Exercise requirements:
Retype the data that follows line by line, exactly, and leave its pictures out.

•••••

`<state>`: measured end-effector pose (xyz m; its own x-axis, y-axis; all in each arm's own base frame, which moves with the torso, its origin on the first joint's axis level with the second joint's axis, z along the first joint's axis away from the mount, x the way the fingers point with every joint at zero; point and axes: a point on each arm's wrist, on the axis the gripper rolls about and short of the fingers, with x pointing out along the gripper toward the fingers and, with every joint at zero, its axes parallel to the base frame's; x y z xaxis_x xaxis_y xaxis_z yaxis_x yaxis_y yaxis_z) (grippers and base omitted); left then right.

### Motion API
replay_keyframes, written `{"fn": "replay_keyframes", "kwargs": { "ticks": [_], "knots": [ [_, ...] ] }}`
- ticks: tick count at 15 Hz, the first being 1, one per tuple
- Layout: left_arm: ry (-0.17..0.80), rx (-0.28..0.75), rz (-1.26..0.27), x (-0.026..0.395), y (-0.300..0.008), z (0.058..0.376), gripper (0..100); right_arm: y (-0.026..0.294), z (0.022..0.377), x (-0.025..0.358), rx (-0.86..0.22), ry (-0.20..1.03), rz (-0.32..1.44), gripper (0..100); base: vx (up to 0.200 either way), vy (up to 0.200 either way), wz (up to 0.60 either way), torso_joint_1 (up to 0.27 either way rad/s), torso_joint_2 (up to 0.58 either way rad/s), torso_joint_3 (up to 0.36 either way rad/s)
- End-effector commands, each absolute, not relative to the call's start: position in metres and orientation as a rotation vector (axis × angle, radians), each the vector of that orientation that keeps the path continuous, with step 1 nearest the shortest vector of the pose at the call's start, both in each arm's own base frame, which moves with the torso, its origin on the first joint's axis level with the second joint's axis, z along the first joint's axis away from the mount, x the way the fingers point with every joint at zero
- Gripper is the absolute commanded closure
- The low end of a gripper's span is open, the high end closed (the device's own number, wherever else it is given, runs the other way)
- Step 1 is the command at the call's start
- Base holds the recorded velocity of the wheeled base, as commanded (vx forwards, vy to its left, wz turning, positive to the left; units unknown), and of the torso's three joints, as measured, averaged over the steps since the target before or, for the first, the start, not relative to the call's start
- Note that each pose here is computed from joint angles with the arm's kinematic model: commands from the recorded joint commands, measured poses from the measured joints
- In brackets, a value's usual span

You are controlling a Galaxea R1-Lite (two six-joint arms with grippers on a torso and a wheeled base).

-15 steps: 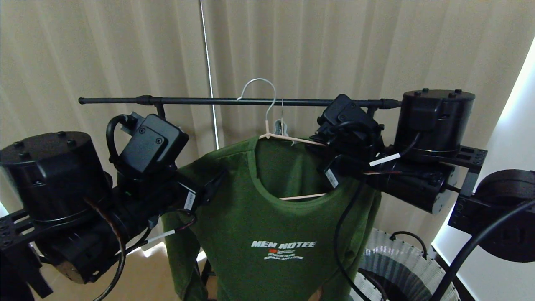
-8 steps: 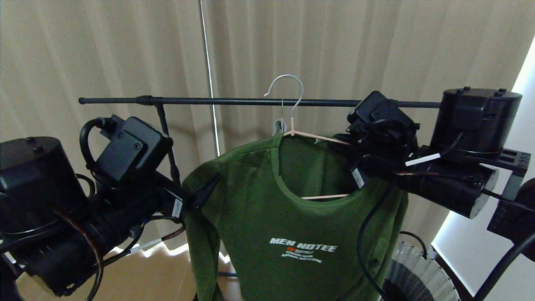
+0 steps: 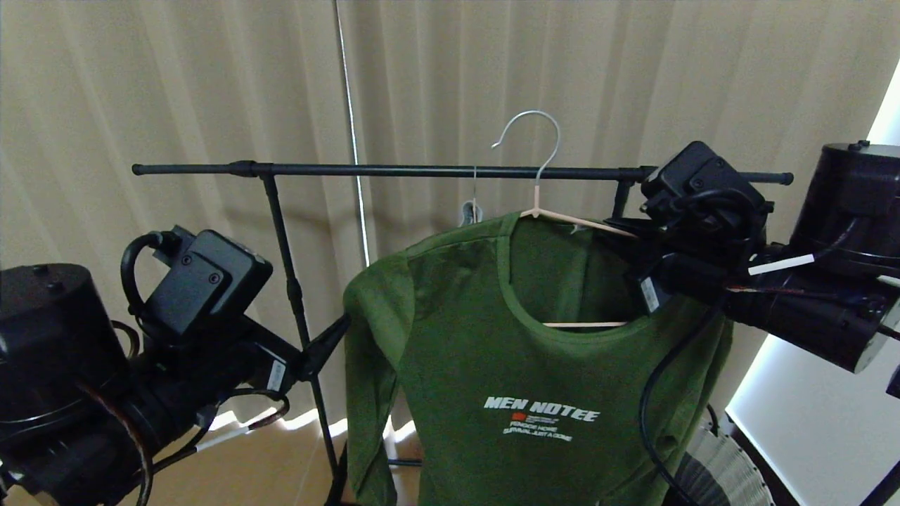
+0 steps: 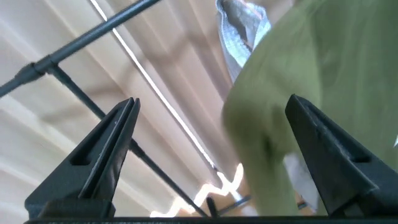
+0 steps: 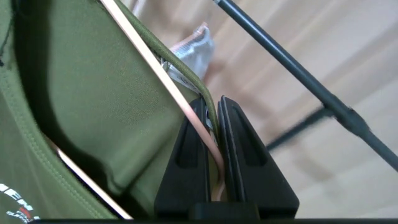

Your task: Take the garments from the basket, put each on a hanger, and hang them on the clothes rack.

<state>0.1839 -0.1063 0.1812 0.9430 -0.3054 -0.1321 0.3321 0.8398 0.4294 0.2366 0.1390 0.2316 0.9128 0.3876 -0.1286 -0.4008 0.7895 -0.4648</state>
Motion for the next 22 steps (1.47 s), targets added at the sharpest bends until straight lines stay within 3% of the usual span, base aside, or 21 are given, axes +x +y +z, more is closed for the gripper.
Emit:
{"fn": "replay_keyframes", "kwargs": {
  "ticks": [1,4,8,12,13,22],
  "knots": [
    [0.132,0.487,-0.354,0.179,-0.097,0.161,0,0.133,0.241,0.227,-0.495,-0.005,0.414,100,0.000,0.000,0.00,0.000,0.00,0.000],
    [0.192,0.447,-0.547,0.171,-0.094,0.141,0,0.132,0.242,0.224,-0.493,-0.012,0.419,100,0.000,0.000,0.00,0.000,0.00,0.000],
    [0.231,0.434,-0.538,0.187,-0.093,0.135,0,0.137,0.249,0.212,-0.483,-0.050,0.459,100,0.000,0.000,0.00,0.000,0.00,0.000],
    [0.193,0.425,-0.524,0.202,-0.098,0.138,0,0.135,0.257,0.202,-0.473,-0.083,0.471,100,0.000,0.000,0.00,0.000,0.00,0.000],
    [0.192,0.425,-0.521,0.203,-0.098,0.137,100,0.135,0.257,0.201,-0.471,-0.084,0.469,100,0.000,0.000,0.00,0.000,0.00,0.000],
    [0.220,0.420,-0.381,0.214,-0.067,0.131,100,0.126,0.259,0.202,-0.468,-0.085,0.432,100,0.000,0.000,0.00,0.000,0.00,0.000]
  ]
}}
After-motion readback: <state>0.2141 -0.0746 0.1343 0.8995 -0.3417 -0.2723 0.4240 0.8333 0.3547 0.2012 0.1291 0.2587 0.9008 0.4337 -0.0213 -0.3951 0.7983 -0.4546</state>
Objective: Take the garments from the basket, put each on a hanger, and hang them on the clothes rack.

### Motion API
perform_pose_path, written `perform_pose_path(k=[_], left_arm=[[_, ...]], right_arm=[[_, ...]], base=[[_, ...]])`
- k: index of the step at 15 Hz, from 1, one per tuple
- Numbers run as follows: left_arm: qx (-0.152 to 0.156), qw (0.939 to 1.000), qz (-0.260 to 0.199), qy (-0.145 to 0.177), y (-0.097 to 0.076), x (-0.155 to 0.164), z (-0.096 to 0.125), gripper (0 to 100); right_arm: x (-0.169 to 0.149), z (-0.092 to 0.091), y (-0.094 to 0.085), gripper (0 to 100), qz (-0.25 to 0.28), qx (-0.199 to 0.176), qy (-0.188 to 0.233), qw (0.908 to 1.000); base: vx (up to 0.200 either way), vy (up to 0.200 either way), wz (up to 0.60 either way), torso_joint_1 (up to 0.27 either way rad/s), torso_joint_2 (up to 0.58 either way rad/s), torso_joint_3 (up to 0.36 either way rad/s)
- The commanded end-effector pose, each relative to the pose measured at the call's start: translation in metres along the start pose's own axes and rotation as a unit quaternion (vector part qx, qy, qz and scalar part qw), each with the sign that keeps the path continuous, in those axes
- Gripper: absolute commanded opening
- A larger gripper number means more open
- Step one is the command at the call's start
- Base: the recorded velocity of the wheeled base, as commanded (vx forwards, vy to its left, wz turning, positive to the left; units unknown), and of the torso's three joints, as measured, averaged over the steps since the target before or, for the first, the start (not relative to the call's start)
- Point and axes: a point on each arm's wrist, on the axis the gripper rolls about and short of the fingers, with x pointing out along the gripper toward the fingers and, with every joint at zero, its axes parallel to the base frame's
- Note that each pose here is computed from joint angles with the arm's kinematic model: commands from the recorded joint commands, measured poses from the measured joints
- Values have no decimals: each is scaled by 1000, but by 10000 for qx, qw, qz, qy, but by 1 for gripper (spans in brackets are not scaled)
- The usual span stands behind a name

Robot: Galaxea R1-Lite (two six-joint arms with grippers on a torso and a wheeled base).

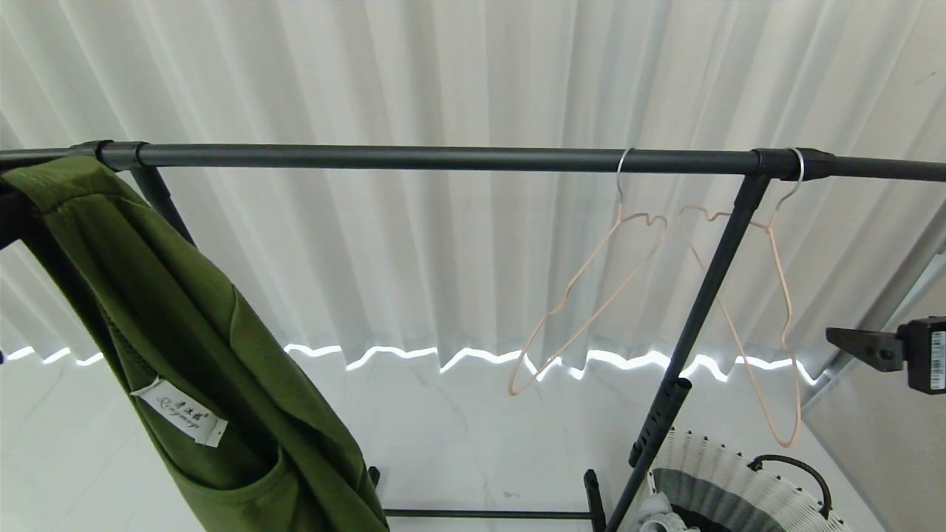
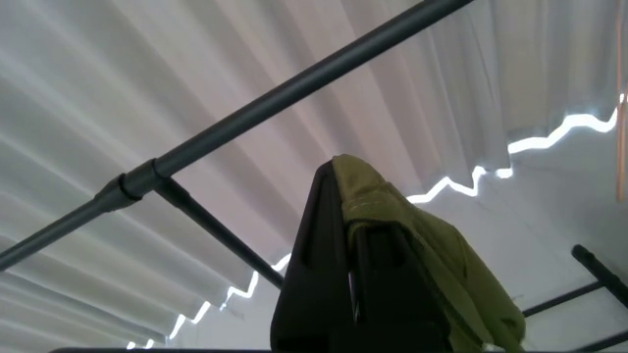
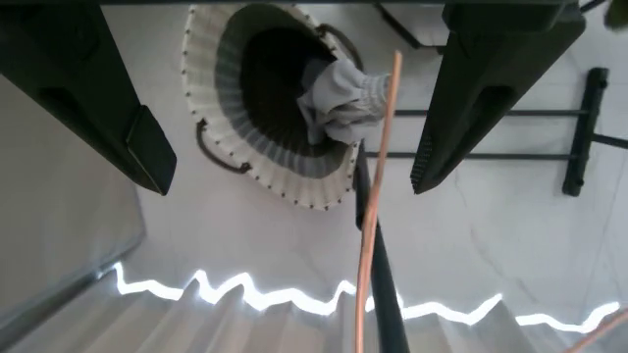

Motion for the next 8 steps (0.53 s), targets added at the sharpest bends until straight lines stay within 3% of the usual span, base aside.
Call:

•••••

Written response:
`<state>`: measured end-effector pose (xyz m; its own x-axis, y-axis; all in each arm's own base frame, which moves with the torso, its origin on the first joint's axis level with the second joint's axis, z along the first joint's axis away from the mount, x the way the fingers point with every joint at zero; point and axes: a point on each arm's wrist, on the axis the gripper rolls about and short of the fingers, with x pointing out along the gripper toward the fingers and, with every joint at zero, its axes parallel to the base frame's; x y z xaxis_x xaxis_y xaxis_z yaxis_x yaxis_y yaxis_z) (grippers and base omitted); left then right.

### Motion API
replay_keyframes, written `{"fn": "replay_keyframes", "kwargs": { "ticks": [_], "knots": [ [_, ...] ] }}`
- ticks: tick count at 15 Hz, the first being 1, one per tuple
- Layout: left_arm: ry (-0.17..0.80), rx (-0.28..0.75), rz (-1.26..0.27), x (-0.026..0.395), y (-0.300..0.008), z (0.058..0.376), gripper (0..100); right_arm: y (-0.026..0.294), z (0.022..0.377), x (-0.025..0.358), rx (-0.86..0.22), ry (-0.20..1.03), rz (-0.32..1.44), gripper (0..100); base: vx (up to 0.200 either way), vy (up to 0.200 either way), wz (up to 0.60 either way), torso_joint_1 (up to 0.27 either way rad/s), torso_joint_2 (up to 0.58 either way rad/s), torso_joint_3 (up to 0.36 either way rad/s)
- End-effector commands, each absolute, not relative to the call's start: position in metres and orientation as a rotation vector (axis × angle, radians), each the vector of that orientation that keeps the path continuous, with step 1 nearest the shortest vector of the pose at the call's start, both in each arm's own base frame, which moves with the torso, its origin on the first joint's axis level with the second joint's axis, z along the first joint's axis away from the mount, x the way the fingers point with every joint at zero
- Gripper is the absolute commanded closure
- The low end of a gripper's span is open, the high end closed (the device's own number, wherever else it is given, runs the other way)
- Step 1 is the command at the call's start
- Base holds the recorded velocity of the wheeled base, as commanded (vx forwards, vy to its left, wz turning, positive to the left; units unknown), and of the torso's three joints, as measured, averaged over the steps since the target before or, for the first, the start, not relative to the call's start
- Note that each pose here is computed from joint angles with the arm's kinematic model: commands from the recorded joint commands, measured poses from the measured joints
- In brackets, a value's usual span

You are controlling a Galaxea R1-Lite (two six-joint arms with grippers on a torso and a wheeled base).

-15 steps: 
-8 steps: 
+0 steps: 
+0 steps: 
+0 steps: 

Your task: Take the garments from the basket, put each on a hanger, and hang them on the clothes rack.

<state>0.1839 -0.1063 0.1812 0.9430 -0.3054 -0.1321 0.3321 0.8398 0.4294 0.2366 0.1390 0.2316 0.9128 0.3876 -0.1286 -0.4008 0.7895 -0.4648</state>
Motion for the next 22 steps (1.47 s), targets added at the sharpest bends until straight lines stay within 3% of the usual span, base aside, or 21 are given, axes +x +y +z, more is closed for the gripper.
Emit:
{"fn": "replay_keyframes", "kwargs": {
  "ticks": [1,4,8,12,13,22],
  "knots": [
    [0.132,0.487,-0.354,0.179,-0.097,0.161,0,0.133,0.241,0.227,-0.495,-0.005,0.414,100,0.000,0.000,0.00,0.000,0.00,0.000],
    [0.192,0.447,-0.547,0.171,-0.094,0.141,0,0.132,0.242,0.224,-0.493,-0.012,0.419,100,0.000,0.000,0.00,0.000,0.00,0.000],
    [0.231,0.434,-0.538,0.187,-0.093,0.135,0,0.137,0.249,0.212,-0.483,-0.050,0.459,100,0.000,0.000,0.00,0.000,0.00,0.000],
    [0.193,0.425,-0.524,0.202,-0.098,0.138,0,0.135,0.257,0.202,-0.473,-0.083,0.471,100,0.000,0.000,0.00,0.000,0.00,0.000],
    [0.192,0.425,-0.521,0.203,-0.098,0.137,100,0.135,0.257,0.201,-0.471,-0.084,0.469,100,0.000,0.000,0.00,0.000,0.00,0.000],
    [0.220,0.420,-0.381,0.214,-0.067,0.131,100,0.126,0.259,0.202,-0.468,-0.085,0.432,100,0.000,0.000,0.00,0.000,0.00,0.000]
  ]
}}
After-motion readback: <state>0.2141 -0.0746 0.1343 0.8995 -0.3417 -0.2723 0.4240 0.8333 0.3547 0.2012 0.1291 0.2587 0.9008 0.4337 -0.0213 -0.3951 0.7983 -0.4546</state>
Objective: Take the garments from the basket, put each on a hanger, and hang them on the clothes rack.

### Motion API
perform_pose_path, written `perform_pose_path(k=[_], left_arm=[[_, ...]], right_arm=[[_, ...]], base=[[_, ...]])`
- k: index of the step at 15 Hz, from 1, one per tuple
- Numbers run as follows: left_arm: qx (-0.152 to 0.156), qw (0.939 to 1.000), qz (-0.260 to 0.199), qy (-0.145 to 0.177), y (-0.097 to 0.076), x (-0.155 to 0.164), z (-0.096 to 0.125), gripper (0 to 100); right_arm: x (-0.169 to 0.149), z (-0.092 to 0.091), y (-0.094 to 0.085), gripper (0 to 100), qz (-0.25 to 0.28), qx (-0.199 to 0.176), qy (-0.188 to 0.233), qw (0.908 to 1.000); base: vx (up to 0.200 either way), vy (up to 0.200 either way), wz (up to 0.60 either way), torso_joint_1 (up to 0.27 either way rad/s), torso_joint_2 (up to 0.58 either way rad/s), torso_joint_3 (up to 0.36 either way rad/s)
- The commanded end-effector pose, each relative to the pose measured at the call's start: translation in metres along the start pose's own axes and rotation as a unit quaternion (vector part qx, qy, qz and scalar part qw), each with the sign that keeps the path continuous, in those axes
- Gripper: absolute commanded opening
- A larger gripper number means more open
- Step one is the command at the call's start
- Base: the recorded velocity of the wheeled base, as commanded (vx forwards, vy to its left, wz turning, positive to the left; units unknown), and of the torso's three joints, as measured, averaged over the steps since the target before or, for the first, the start (not relative to the call's start)
- Point and axes: a point on each arm's wrist, on the axis the gripper rolls about and short of the fingers, with x pointing out along the gripper toward the fingers and, with every joint at zero, its axes parallel to the base frame's
- Note that each pose here is computed from joint angles with the arm's kinematic model: commands from the recorded joint commands, measured poses from the measured joints
- Values have no decimals: each is scaled by 1000, but by 10000 for qx, qw, qz, qy, but by 1 for gripper (spans in brackets are not scaled)
- The usual span stands behind a name

Robot: Galaxea R1-Lite (two six-joint arms with grippers on a torso and a wheeled base).


Motion for the next 8 steps (0.53 s), targets added at the sharpest bends until straight lines stay within 3% of the usual span, base aside.
Call:

There is nothing more to add to this answer.